Many psychedelic drugs are non-addictive, and can be helpful in treating all sorts of psychological conditions, argues Michael Pollan

When Peregrine Worsthorne was on Desert Island Discs in 1992, he chose as his luxury item a lifetime supply of LSD. He may, according to the American journalist Michael Pollan’s fiercely interesting new book, have been on to something.

Acid has a bad name these days: either a threat to the sanity of your children, or a naff 1960s throwback favoured by the sort of people who sell you healing crystals at markets in Totnes. Yet in LSD-25, psilocybin, DMT, mescaline and others we have a family of molecules with startlingly powerful effects on the human mind.

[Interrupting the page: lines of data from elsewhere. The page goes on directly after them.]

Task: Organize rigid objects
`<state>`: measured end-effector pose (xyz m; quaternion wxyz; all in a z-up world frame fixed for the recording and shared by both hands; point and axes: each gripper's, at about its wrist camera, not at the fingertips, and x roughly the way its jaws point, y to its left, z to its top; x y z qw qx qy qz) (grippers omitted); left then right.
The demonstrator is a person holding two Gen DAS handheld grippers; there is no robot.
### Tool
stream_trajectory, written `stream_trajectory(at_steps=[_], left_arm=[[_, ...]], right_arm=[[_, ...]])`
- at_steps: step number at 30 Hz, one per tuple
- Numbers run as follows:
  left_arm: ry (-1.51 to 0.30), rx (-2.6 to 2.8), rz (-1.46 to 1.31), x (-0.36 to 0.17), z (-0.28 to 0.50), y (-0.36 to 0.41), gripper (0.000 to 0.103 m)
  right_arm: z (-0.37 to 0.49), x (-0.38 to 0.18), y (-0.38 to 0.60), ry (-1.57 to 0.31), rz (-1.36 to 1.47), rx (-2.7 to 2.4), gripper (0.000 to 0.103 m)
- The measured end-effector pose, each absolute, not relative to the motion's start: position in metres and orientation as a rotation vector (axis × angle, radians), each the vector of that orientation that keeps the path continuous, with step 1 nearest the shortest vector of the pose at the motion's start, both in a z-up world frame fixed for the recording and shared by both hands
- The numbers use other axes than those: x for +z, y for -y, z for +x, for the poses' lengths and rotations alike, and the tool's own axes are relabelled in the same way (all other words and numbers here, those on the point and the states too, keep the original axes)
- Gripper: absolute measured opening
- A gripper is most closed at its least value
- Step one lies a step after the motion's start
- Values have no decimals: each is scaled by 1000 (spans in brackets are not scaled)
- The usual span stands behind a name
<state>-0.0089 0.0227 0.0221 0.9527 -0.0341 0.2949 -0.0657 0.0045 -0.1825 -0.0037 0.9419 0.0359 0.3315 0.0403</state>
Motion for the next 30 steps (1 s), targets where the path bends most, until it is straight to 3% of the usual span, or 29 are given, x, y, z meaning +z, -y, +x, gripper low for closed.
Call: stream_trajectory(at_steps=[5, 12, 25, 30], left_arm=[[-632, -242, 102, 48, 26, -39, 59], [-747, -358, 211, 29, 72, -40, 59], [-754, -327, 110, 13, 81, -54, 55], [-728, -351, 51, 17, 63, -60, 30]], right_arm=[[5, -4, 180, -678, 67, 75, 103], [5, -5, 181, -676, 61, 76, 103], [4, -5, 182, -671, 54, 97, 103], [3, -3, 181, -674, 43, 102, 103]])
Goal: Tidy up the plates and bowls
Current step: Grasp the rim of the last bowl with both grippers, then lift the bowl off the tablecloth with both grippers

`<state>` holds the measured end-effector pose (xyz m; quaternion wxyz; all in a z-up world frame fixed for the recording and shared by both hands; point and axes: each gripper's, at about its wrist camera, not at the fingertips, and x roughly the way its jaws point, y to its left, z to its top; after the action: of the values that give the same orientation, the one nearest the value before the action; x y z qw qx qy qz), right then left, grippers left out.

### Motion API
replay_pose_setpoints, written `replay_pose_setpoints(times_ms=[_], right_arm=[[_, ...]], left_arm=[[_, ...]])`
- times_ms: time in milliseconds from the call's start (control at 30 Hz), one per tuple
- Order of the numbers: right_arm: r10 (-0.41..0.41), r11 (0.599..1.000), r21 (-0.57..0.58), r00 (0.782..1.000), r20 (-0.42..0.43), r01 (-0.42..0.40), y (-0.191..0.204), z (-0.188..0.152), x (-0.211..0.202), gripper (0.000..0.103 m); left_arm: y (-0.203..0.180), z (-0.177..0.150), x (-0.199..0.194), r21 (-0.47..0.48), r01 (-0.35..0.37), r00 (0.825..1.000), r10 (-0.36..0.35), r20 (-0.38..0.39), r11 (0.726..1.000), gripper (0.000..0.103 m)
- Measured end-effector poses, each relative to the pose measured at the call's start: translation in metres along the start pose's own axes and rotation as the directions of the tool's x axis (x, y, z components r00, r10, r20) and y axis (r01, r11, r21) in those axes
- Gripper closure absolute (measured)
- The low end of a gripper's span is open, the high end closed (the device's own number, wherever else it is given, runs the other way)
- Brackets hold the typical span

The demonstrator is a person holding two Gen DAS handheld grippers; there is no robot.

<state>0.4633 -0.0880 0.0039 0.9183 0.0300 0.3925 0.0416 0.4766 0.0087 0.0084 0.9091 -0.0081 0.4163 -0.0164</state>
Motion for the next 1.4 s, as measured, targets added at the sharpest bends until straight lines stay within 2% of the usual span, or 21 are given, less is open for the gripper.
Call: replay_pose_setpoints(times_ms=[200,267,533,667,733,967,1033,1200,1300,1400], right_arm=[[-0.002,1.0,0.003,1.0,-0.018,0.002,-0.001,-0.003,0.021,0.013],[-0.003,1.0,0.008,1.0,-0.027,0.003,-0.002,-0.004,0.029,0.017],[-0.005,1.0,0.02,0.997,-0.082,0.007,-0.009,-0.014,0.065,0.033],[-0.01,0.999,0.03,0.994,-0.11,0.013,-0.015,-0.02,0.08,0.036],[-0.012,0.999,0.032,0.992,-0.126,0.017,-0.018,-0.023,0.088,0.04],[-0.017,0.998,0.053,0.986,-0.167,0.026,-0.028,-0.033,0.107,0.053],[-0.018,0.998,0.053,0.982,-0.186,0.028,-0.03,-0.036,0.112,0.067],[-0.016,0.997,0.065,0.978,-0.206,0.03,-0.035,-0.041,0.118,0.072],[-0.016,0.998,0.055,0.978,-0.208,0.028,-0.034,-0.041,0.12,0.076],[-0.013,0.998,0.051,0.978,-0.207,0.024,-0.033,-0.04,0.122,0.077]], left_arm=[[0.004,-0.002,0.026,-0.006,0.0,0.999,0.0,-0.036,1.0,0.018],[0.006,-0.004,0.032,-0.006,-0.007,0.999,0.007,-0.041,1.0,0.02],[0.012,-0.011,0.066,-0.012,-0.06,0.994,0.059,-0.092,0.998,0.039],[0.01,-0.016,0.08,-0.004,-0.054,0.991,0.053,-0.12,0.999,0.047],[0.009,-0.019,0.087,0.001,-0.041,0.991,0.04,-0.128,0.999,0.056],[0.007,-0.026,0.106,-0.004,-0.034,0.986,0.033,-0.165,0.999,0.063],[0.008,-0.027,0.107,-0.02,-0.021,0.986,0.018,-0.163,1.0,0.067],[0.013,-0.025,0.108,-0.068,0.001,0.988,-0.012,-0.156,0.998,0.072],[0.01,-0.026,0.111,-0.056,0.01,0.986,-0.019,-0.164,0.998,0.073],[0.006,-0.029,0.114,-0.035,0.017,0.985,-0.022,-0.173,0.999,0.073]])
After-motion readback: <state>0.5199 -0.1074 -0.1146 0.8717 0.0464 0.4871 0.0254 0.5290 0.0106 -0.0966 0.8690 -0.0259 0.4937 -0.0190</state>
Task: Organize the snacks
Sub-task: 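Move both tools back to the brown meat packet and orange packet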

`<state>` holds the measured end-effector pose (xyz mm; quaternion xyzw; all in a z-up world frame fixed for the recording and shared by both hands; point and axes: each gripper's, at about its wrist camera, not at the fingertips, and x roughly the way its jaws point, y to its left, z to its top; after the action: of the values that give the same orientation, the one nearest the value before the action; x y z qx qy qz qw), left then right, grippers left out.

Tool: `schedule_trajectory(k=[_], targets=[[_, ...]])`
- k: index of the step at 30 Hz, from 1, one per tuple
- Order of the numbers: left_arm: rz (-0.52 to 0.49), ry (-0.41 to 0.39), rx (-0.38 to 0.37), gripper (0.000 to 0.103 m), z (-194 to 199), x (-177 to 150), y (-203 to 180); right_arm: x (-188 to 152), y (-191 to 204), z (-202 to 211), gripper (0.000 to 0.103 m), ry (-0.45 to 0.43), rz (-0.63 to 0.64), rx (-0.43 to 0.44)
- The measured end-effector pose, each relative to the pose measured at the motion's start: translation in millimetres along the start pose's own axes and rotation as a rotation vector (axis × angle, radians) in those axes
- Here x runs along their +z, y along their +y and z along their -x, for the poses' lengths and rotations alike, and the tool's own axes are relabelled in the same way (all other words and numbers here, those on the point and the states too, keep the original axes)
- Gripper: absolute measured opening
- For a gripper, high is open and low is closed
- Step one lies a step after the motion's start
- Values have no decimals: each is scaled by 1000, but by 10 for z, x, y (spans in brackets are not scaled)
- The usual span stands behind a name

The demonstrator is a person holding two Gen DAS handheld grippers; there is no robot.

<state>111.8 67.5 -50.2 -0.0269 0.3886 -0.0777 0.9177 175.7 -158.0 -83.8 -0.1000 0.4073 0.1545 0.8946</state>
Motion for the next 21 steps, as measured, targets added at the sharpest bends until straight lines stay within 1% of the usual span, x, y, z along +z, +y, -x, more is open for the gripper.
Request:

They are not addictive, carry little or no physiological risk, and their association with the desire to jump out of windows has been distinctly exaggerated. They might even be good for us.

They have done much to shape the world we live in. In addition to their role in the 1960s counterculture they have a pretty large place in the history of Silicon Valley, and a seldom-acknowledged role in the formation of Alcoholics Anonymous (Bill Wilson, AA’s founder, credited the ‘spiritual experience’ that first got him sober to a trip on belladonna, and in the 1950s pressed for LSD to be used in treating alcoholics).

Yet they are very hard to pin down. ‘Set and setting’ (i.e. circumstance and expectation) profoundly influence what happens when you take them, and their effects are highly subjective. They are an ouroboros of an observer’s paradox, worming their way between the territories of cognitive science, psychoanalytic theory and the anthropology of shamanism.

What to call them? The psychiatrist Humphry Osmond minted the word that stuck (psychedelic, or ‘mind-manifesting’) in a 1956 exchange of letters with Aldous Huxley (who favoured phanerothyme: ‘spirit-manifesting’). But they’ve also been seen as psychotomimetics (simulating the effects of psychosis), psycholytics (mind-loosening; bringing unconscious thoughts to light), and (Osmond again, unsuccessfully) psychodelytics.